The same is not true of synthetic vitamin K.

It has been linked to weakened immune systems, hemolytic anemia, allergic reactions, toxicity, and other problems. I would be especially concerned when lentils, legumes, and sweet potatoes are present in grain-free foods, as these ingredients block taurine absorption and lead to taurine deficiency. Dilated cardiomyopathy is linked directly to taurine deficiency and is thought to be the entire cause.

The Truth About Veterinary Formulated Kibble for Pets

In animal nutrition school, we must read veterinary texts that include but are not limited to veterinary nutrition for veterinary technicians, clinical nutrition for vets, Royal Canin Veterinary Nutrition, and Purina Veterinary Diets. Veterinarians read these same texts in veterinary medicine school.

I can personally attest to the fact that these textbooks that Royal Canin, Hills, and Purina write are pretty biased and come across as more of a defensive text on why their food is “okay” to feed pets rather than a proper educational and nutritional account of what pets require anatomically.

Unfortunately, the ingredients are extremely low quality in most veterinary-approved diets and diets designed for specific health conditions. Veterinary kibble often contains meat by-products, meals, chemicals, preservatives, synthetic vitamins and minerals, fillers, dyes, etc. What you pay for that food to be veterinary-approved differs from the quality you would expect.

However, it makes sense why veterinarians recommend these foods. The nutrition texts they read in school for their short class in nutrition are written by the companies that manufacture the leading kibble brands. They spend the bulk of their time studying critical life-saving medicine. Their guest professors and lectures provided on nutrition are typically veterinarians or veterinary reps who work for Hills Science Diet, Royal Canin, or Purina veterinary diets. They recommend what they know and, more importantly, what they have been taught. If a veterinarian wants to learn more from a non-biased party and receive more education on nutrition, they have to attend classes after veterinary school.

I don’t blame any veterinarian for endorsing kibble. As health educators and practitioners, we work off what we have been taught in school.

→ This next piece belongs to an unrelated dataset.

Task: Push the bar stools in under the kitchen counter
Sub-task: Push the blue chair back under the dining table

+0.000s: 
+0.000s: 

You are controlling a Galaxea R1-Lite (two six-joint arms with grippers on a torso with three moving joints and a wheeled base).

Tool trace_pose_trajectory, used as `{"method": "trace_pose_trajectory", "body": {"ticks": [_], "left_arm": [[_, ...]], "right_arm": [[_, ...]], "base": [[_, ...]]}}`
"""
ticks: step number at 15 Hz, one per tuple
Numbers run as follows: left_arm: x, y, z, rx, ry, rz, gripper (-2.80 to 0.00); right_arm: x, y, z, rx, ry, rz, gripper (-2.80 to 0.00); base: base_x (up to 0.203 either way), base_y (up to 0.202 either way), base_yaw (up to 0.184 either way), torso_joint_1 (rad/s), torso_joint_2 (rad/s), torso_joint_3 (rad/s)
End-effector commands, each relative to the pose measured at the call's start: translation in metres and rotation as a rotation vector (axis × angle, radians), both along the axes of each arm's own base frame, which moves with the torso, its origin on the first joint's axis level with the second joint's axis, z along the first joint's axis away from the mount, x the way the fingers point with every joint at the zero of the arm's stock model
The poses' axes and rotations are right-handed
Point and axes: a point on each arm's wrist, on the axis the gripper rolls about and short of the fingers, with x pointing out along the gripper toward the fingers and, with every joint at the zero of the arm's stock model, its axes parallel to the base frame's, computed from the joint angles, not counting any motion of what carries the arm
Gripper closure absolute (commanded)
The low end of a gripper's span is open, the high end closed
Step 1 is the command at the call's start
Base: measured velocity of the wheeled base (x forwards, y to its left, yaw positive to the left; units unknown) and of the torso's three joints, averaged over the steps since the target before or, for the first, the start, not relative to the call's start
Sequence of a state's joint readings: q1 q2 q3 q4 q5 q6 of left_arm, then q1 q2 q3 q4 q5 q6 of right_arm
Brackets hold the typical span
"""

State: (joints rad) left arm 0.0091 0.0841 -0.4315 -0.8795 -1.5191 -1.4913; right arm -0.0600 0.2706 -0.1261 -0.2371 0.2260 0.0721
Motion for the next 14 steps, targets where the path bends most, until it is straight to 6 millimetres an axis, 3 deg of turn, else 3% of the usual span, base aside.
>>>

Nutrition academies luckily educate pet nutritionists in many different areas of nutrition using all types of texts, giving us a different, less biased perspective. We read books on Anatomy and Physiology, pharmacology, vitamin supplementation, raw feeding, cooked diets, disease and disease prevention, and even the veterinary nutrition textbooks to understand better why veterinarians recommend the low-quality foods that they often do. We learn what nutrition is best for pets’ species classification and what they should eat based on their genetics and anatomy.

Let me leave you with this simple question – If a veterinarian doesn’t know much about canine and feline nutrition, only what the low-quality veterinary kibble companies have taught them, does it matter that a veterinarian backs the food you are feeding?